*WHAT TO PRODUCE*. Search each line of the data for the word "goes"; copy every line where it is found.

┄┄┄┄┄┄┄┄┄┄┄┄┄┄┄┄┄┄┄┄

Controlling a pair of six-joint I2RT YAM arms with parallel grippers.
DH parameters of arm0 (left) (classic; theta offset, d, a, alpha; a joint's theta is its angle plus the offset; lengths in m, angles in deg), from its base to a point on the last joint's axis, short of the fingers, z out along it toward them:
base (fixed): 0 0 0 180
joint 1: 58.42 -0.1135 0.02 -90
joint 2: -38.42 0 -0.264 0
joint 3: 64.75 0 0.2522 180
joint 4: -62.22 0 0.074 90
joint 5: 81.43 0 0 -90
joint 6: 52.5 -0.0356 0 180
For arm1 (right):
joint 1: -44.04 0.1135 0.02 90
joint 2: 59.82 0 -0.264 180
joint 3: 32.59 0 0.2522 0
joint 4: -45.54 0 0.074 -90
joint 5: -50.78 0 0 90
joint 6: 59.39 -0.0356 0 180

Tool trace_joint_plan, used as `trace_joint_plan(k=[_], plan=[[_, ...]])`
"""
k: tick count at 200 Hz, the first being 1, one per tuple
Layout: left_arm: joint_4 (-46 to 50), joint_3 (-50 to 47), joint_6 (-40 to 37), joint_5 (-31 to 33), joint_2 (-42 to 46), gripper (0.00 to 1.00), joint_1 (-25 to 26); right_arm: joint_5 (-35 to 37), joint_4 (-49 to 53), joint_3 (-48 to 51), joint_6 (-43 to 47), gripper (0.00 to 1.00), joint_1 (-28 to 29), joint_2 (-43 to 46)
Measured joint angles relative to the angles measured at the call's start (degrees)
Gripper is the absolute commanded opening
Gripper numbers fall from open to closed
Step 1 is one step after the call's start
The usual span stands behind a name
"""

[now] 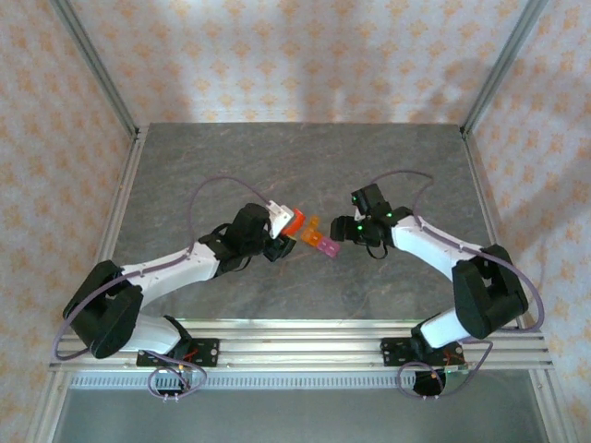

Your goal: Sort the pills into containers

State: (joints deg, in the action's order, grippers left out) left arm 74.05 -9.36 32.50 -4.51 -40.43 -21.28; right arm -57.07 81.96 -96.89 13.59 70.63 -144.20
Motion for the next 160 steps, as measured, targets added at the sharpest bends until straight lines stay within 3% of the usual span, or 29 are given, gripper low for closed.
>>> trace_joint_plan(k=[160], plan=[[4.26,2.19,0.11,-1.51,-6.80,0.00,1.49,-1.70,0.07,-1.33,3.82,0.75,0.50,-6.34]])
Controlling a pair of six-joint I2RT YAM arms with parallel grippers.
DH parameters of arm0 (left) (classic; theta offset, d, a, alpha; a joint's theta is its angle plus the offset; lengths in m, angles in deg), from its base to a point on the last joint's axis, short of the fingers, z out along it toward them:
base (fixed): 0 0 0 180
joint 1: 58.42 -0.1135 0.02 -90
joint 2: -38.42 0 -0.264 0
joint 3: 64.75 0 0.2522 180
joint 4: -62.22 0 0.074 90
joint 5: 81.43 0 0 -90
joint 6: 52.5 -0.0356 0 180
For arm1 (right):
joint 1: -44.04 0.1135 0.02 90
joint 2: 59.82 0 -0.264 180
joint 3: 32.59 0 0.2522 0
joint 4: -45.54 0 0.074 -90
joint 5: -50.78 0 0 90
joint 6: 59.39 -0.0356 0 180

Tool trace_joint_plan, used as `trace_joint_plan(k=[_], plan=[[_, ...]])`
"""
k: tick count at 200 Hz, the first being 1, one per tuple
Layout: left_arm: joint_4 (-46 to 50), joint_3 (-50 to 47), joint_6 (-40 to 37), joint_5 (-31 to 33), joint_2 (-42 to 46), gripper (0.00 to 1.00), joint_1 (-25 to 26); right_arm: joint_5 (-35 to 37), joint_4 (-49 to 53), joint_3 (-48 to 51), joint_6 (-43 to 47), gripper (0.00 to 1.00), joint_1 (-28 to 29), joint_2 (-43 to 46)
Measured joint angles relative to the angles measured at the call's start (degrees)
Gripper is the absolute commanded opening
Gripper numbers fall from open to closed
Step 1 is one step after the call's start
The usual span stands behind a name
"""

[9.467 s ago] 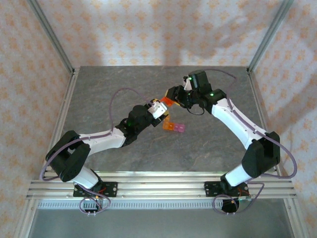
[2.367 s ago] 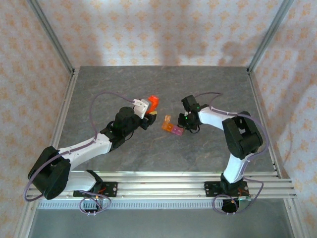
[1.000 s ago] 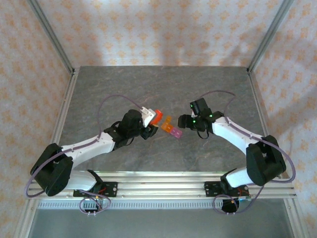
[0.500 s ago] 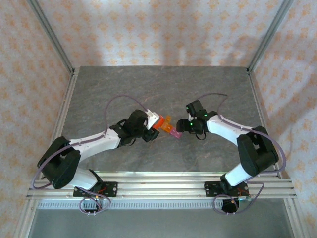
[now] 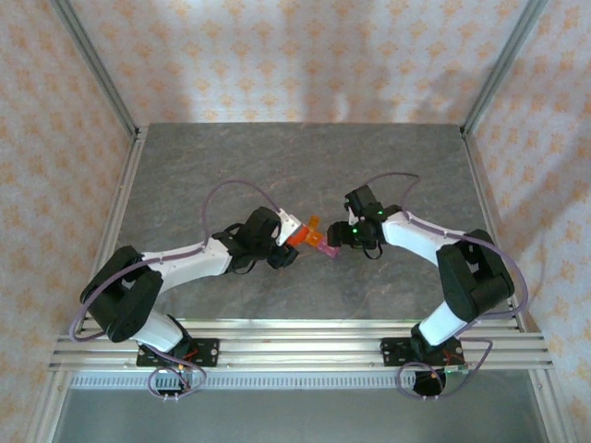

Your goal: Sort the pills into containers

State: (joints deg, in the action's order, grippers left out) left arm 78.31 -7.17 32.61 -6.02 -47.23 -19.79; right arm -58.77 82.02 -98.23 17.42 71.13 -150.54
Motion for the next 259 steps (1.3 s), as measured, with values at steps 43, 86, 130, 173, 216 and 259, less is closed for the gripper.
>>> trace_joint_plan(k=[43,86,130,173,216,259], plan=[[1.31,1.22,0.13,0.00,-0.66,0.00,0.00,-0.70,0.00,-0.72,0.63,0.74,0.00,-0.70],[3.10,2.99,0.13,0.00,-1.49,0.00,0.00,-1.44,0.02,-0.74,1.18,0.73,0.00,-1.75],[6.56,5.70,-0.07,0.02,-3.17,0.00,0.00,-1.49,0.22,-0.74,1.31,0.73,0.00,-2.64],[10.16,9.03,-0.11,0.04,-6.12,0.00,0.00,-1.51,0.22,-0.85,1.31,0.72,0.00,-3.10],[13.00,11.37,-0.11,0.09,-8.35,0.00,0.00,-1.51,0.26,-1.14,1.31,0.72,0.00,-3.39],[15.23,13.07,-0.15,0.50,-10.01,0.00,0.00,-1.55,0.26,-1.33,1.31,0.72,0.00,-3.58]])
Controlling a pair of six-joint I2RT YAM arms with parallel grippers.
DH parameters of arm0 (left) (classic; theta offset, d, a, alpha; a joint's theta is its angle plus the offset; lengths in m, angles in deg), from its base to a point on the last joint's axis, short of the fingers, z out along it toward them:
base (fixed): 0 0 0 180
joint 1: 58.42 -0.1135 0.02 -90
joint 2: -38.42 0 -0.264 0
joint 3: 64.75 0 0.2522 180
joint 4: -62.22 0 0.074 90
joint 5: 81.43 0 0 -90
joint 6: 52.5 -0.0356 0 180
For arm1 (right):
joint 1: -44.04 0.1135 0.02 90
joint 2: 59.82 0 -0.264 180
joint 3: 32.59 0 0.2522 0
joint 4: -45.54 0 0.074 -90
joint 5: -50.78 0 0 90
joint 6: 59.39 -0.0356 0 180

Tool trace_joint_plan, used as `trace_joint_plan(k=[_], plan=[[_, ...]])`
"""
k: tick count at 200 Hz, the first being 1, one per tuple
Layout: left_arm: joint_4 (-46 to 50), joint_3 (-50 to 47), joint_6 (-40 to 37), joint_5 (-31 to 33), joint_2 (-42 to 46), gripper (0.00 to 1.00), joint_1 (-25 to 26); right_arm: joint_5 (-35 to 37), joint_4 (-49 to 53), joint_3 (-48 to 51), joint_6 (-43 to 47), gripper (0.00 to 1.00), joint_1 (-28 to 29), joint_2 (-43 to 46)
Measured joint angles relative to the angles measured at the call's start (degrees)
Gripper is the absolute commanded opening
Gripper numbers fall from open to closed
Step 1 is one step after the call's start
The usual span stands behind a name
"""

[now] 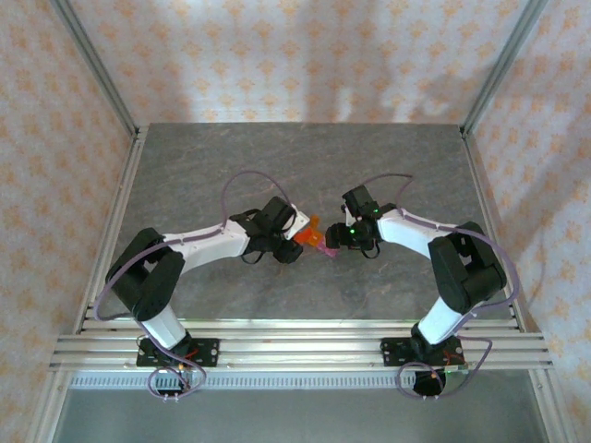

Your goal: Sort the pills into containers

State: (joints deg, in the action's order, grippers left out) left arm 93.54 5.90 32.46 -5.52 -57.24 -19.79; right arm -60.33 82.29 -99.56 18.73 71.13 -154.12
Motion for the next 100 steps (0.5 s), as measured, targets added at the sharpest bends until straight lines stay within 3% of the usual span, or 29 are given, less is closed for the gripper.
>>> trace_joint_plan(k=[100], plan=[[5.07,4.13,-1.01,1.11,-2.64,0.00,0.00,0.02,0.02,-0.07,-0.02,0.72,0.13,-0.11]])
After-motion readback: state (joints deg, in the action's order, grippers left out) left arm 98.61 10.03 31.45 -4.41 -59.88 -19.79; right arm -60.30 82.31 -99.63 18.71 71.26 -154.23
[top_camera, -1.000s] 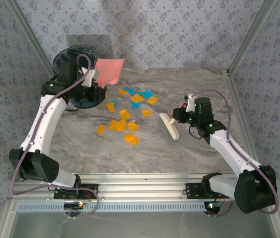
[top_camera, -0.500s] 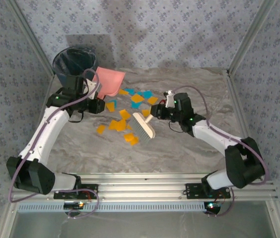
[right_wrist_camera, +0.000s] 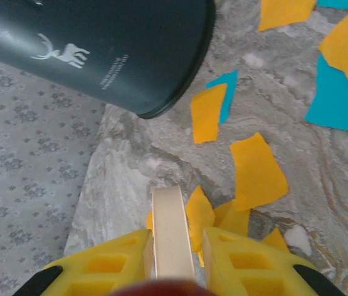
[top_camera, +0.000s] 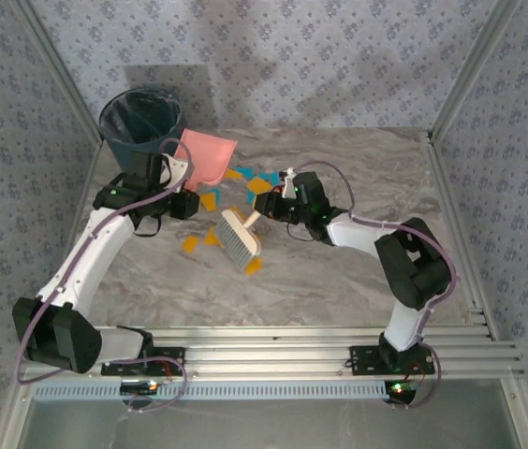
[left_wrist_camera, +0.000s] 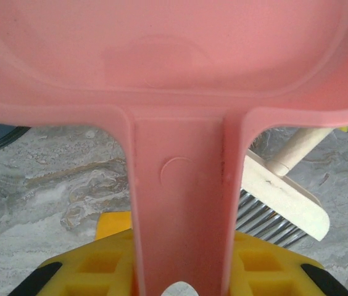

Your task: Sweep away the paper scraps from the table

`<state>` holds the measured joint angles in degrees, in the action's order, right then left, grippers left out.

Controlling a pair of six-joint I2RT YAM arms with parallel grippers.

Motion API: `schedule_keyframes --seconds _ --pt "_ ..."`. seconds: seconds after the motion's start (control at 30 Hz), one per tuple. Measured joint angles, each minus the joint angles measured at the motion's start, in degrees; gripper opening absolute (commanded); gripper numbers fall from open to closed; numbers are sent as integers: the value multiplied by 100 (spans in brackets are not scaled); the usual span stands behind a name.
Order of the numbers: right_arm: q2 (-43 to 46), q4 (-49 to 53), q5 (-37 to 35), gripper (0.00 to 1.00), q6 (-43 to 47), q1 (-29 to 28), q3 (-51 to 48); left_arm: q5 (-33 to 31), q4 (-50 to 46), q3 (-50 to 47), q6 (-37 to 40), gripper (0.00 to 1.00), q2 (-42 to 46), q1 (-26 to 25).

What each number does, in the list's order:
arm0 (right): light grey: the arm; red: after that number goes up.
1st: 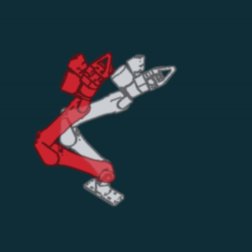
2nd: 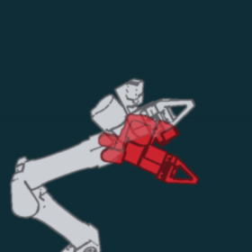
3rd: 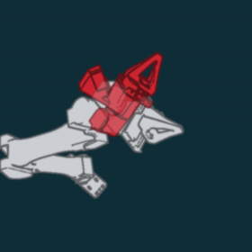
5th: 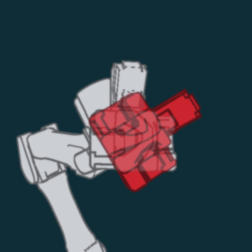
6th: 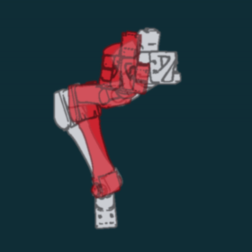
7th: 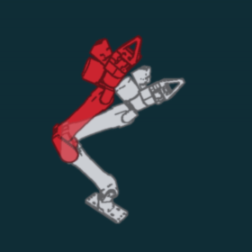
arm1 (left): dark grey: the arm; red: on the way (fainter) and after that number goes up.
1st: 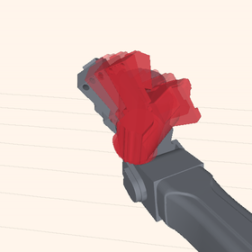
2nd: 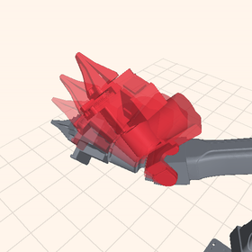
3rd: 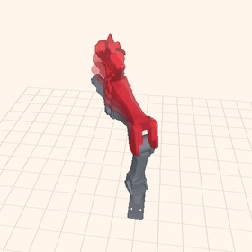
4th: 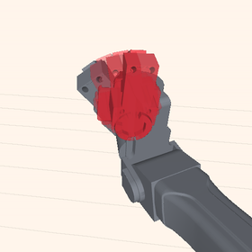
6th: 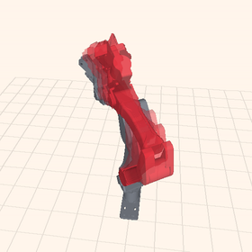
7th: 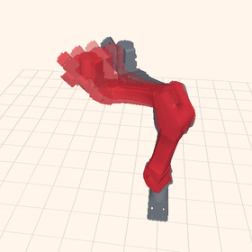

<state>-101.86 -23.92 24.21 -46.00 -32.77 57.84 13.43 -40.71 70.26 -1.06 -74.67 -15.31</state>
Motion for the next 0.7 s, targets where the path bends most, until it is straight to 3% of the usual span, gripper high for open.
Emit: schedule_keyframes --seconds 0.43,0.7 --pt "-151 343 -514 0 59 358 -125 -85 24 -4 -2 0 2 -24" --pt "601 1025 -907 0 459 841 -553 -81 22 -7 20 0 0 -201"
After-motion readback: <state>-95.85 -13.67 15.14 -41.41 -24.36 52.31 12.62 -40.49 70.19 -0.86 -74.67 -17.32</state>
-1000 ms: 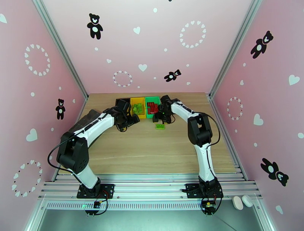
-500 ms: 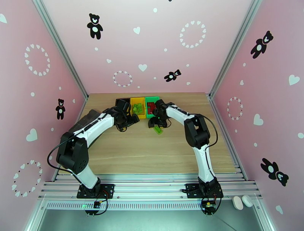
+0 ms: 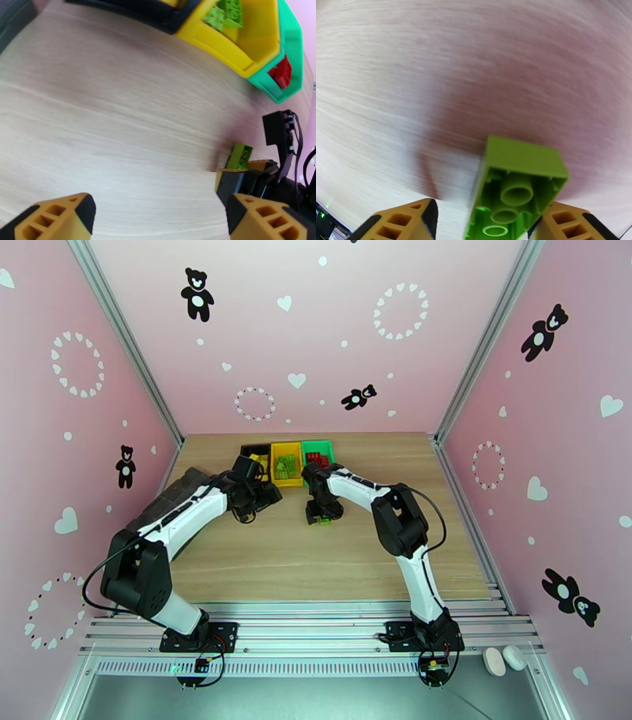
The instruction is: Sort the legos into containers by color
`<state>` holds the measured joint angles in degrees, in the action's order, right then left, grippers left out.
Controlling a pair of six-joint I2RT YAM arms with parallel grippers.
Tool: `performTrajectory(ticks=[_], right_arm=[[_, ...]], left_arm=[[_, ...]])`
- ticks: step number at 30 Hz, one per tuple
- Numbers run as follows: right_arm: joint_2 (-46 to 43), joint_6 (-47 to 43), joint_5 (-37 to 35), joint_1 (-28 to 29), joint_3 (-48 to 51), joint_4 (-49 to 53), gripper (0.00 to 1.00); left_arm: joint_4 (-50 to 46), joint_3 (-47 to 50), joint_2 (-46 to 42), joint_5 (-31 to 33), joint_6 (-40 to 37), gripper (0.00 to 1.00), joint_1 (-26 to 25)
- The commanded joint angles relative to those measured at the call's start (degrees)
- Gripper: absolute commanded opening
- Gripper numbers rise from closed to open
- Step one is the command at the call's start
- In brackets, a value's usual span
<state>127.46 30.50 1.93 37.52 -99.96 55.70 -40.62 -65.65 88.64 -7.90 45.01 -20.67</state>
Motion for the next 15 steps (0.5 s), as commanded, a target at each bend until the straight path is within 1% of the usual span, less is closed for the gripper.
performTrajectory(ticks=[1, 4, 11, 15], right_arm=[[-0.69, 1.90, -3.25, -0.25, -0.24, 2.36, 0.57], [-1.08, 2.25, -3.17, -0.21, -0.58, 2.06, 0.53], [-0.72, 2.85, -0.33, -0.25, -1.98, 1.55, 0.38], [-1.53, 3.32, 1.12, -0.25, -2.97, 1.06, 0.34]], left_arm=[[0.57, 2.32, -2.43, 1.17, 1.13, 0.94, 0.76], [1.01, 4.17, -3.18, 0.96, 1.83, 0.94, 0.80], [3.71, 6.13, -2.04, -1.88, 3.86, 0.95, 0.80], [5.97, 5.15, 0.03, -4.48, 4.80, 0.95, 0.80]])
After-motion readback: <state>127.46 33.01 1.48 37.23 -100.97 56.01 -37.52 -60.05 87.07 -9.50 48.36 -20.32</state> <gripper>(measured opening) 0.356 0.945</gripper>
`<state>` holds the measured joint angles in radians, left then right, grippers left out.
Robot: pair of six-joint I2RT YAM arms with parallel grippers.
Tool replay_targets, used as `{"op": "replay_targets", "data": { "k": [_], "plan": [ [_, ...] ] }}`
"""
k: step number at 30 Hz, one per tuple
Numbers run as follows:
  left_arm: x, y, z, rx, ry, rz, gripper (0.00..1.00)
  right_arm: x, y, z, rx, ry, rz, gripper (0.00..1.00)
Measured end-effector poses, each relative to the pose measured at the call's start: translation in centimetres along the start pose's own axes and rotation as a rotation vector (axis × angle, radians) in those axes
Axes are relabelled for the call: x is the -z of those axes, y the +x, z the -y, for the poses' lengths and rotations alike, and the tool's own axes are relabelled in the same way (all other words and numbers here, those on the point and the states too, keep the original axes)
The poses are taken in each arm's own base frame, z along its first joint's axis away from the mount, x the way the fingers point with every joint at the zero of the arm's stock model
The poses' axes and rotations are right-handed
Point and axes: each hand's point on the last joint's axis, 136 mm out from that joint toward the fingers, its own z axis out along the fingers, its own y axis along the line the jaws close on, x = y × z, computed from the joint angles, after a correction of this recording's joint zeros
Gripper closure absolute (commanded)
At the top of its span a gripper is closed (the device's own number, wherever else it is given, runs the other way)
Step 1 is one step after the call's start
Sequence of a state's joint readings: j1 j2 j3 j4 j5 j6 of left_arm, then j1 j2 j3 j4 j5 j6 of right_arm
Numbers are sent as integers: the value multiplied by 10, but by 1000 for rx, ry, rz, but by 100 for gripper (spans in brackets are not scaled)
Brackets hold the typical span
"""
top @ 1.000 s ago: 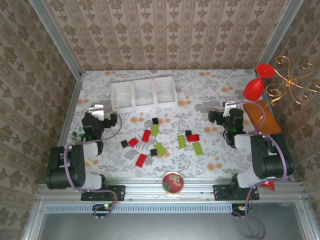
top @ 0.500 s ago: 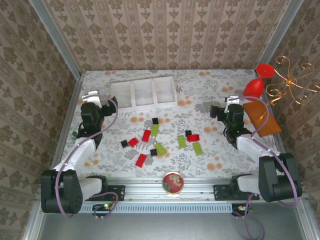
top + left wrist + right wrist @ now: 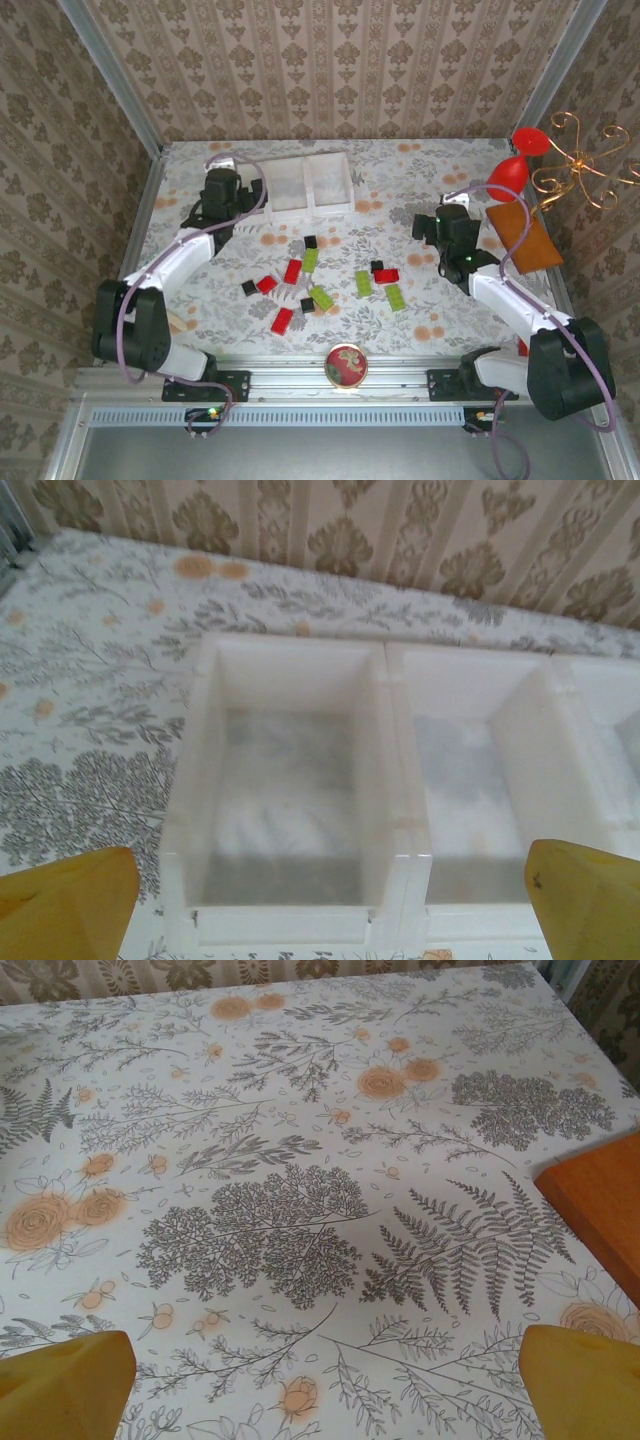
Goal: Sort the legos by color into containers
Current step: Move the container to the top-center of the table.
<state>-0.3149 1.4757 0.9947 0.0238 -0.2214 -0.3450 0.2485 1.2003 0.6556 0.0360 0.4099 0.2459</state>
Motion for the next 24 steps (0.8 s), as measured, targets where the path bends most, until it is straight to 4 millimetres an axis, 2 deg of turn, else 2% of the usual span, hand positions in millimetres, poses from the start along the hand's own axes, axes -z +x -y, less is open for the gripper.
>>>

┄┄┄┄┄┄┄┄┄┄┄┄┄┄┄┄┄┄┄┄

*SOLUTION FOR THIS TASK*.
arm0 (right): light grey: the arm; red: after that number goes up.
arm1 (left): dark grey: the arm; red: on the way (fainter) and after that number goes up.

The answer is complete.